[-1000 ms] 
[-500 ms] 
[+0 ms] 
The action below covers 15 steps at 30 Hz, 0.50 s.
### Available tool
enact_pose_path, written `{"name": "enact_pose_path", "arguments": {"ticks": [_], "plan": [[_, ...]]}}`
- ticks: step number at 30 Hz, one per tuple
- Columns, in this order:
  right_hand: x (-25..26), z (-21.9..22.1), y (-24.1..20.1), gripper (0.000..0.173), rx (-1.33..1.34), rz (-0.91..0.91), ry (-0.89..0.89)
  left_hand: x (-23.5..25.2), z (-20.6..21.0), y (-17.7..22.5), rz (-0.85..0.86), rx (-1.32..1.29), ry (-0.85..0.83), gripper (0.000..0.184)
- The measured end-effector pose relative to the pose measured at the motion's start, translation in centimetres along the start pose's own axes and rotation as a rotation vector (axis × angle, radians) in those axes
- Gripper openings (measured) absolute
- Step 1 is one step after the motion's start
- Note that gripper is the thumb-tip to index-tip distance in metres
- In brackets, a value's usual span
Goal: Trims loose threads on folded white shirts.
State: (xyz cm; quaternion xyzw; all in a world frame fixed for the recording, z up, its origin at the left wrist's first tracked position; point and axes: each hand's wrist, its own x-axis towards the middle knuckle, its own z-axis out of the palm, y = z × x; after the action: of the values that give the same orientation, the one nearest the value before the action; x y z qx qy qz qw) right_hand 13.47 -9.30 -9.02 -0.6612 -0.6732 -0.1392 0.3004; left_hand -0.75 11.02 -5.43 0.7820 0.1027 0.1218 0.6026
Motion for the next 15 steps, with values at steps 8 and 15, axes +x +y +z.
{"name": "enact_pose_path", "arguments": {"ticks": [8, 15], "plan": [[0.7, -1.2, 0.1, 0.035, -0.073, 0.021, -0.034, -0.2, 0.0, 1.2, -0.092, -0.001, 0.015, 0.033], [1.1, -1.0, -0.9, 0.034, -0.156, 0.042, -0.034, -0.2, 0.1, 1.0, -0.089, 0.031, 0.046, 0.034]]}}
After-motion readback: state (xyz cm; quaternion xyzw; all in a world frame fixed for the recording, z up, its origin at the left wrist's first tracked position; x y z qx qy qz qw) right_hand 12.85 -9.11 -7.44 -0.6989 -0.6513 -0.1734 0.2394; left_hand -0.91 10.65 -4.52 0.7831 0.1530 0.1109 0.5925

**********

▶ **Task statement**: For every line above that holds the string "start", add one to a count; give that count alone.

▶ **Output of the task**: 2